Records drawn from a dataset

__________

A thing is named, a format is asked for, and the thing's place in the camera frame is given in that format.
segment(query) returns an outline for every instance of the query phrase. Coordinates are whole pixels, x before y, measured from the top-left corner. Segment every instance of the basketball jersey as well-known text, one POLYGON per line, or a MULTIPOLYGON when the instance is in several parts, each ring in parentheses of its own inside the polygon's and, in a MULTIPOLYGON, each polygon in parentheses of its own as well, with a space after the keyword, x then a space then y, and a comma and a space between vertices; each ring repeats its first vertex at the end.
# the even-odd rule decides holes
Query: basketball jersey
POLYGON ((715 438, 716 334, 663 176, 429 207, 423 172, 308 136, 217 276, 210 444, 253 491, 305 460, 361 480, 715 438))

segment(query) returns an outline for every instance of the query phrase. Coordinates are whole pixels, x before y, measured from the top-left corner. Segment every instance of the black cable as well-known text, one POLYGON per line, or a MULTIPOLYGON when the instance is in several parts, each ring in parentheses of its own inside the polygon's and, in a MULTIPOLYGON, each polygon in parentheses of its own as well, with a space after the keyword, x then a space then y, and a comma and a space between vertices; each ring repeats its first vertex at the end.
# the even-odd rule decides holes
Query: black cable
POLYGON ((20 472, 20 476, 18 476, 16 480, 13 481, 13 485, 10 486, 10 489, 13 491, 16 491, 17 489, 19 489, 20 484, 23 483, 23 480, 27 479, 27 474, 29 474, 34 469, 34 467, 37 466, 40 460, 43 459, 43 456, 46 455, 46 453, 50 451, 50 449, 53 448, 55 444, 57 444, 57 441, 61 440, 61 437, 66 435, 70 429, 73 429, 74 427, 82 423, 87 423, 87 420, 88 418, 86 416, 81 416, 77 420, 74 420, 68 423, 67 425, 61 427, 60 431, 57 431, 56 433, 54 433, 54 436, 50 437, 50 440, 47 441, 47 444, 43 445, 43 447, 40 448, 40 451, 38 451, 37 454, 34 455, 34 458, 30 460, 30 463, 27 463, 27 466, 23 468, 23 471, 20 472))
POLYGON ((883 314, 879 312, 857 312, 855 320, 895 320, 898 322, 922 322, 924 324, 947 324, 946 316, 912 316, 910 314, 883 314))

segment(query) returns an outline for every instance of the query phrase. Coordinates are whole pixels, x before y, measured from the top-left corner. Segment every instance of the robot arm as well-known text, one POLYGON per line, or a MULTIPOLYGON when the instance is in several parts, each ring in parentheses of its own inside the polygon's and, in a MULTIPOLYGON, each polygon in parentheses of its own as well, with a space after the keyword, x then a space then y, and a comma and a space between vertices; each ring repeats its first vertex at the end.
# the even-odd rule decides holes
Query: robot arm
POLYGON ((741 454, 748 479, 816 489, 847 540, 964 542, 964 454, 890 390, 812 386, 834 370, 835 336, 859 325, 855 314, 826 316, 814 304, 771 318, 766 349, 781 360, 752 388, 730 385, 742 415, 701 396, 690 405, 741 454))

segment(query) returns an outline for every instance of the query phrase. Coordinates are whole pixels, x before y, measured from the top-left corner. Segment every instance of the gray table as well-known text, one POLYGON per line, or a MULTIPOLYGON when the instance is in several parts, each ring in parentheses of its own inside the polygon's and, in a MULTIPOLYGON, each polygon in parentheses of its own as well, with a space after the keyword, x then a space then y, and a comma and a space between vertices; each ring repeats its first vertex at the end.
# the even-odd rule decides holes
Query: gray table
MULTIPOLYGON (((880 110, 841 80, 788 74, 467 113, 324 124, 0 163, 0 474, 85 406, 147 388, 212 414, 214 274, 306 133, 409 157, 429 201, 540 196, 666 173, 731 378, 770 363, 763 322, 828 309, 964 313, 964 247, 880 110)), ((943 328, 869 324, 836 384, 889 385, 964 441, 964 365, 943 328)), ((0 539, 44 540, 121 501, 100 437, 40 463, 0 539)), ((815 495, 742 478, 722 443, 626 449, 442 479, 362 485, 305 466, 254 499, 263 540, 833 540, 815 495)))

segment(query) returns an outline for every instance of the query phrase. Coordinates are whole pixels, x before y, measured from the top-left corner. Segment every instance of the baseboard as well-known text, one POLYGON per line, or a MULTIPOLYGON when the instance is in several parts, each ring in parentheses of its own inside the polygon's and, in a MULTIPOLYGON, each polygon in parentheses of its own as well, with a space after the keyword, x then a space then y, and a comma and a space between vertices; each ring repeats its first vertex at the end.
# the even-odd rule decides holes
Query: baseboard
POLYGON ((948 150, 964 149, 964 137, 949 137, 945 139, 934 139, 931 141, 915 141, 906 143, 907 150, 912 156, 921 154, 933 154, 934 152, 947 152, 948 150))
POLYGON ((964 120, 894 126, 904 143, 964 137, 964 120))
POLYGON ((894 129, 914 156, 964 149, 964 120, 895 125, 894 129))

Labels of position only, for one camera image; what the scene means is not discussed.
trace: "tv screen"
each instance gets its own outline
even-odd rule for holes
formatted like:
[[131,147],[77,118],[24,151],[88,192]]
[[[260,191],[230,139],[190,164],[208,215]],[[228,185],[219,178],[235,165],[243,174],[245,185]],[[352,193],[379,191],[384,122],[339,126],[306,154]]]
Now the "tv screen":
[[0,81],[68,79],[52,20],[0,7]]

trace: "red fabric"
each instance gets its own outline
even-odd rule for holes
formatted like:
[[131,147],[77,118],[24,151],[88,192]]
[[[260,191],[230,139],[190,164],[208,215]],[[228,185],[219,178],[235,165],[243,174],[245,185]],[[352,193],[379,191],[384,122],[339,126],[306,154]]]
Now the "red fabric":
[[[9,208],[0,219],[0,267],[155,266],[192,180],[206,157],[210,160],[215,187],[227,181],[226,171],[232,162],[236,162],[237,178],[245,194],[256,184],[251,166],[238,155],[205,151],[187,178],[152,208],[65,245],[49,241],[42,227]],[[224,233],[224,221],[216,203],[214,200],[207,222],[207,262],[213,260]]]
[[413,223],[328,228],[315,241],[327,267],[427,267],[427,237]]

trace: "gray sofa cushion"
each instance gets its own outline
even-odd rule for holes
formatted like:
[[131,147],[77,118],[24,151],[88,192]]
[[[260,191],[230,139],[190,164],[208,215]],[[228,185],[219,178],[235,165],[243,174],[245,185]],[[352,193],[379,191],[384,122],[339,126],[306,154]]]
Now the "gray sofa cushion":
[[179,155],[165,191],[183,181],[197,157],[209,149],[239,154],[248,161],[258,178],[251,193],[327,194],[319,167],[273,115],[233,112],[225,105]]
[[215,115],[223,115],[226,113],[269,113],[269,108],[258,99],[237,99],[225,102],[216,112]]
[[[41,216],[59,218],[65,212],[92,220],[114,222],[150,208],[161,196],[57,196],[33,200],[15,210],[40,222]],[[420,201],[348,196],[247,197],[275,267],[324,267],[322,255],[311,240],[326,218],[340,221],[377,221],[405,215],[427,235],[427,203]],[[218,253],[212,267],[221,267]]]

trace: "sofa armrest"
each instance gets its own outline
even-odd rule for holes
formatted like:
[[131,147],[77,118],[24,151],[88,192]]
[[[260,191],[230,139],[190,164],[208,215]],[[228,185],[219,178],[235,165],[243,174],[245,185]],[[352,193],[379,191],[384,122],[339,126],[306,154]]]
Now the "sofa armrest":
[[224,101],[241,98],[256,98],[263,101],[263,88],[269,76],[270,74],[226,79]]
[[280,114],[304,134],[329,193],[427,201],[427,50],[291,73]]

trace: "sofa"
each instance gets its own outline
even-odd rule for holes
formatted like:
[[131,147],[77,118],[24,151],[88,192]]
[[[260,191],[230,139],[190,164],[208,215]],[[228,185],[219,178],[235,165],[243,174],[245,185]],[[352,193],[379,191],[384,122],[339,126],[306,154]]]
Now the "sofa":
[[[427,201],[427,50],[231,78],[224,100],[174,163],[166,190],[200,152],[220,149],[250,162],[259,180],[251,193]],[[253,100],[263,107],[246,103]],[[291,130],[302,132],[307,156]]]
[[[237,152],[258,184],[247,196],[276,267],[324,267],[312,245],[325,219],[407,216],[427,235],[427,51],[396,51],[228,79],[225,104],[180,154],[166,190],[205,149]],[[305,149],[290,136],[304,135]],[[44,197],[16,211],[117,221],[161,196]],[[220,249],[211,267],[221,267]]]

__________

* **What you will do**
All lines in the entries above that include "camera" should be found and copied.

* **Completed task**
A thing is named, a format is asked for, and the thing's place in the camera frame is given in that format.
Labels of position only, for one camera image; what the scene means is not discussed.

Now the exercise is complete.